DIRECTIONS FOR THIS TASK: Starting at the line that contains "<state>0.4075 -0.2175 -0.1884", repeat each line exactly through the last line of the listing, and repeat nothing else.

DATA:
============
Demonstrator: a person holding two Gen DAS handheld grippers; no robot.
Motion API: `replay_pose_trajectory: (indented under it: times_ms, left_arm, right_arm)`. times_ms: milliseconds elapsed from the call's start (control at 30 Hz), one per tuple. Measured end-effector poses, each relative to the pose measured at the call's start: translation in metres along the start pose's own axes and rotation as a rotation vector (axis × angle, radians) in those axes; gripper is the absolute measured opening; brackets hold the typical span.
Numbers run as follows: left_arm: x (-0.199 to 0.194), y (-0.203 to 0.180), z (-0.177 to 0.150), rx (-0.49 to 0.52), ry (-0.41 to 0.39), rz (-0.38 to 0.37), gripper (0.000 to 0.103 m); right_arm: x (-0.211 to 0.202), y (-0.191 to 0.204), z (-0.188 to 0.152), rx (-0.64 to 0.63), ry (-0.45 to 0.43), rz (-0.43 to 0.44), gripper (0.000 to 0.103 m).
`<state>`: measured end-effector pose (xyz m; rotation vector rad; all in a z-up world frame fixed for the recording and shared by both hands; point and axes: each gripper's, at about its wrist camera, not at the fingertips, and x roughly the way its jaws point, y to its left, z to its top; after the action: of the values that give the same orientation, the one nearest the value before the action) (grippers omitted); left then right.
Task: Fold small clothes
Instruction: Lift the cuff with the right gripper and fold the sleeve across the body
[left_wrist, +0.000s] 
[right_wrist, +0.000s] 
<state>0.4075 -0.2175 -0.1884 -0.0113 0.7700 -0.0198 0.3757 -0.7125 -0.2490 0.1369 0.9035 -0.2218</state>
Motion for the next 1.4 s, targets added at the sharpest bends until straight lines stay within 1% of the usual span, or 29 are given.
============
WRITTEN REPLY:
<state>0.4075 -0.2175 -0.1884 -0.0113 0.7700 -0.0198 0.3757 -0.7125 -0.2490 0.1369 0.9035 -0.2218</state>
Motion for the next 1.4 s, targets added at the sharpest bends until straight lines stay within 1% of the usual span, or 29 are given.

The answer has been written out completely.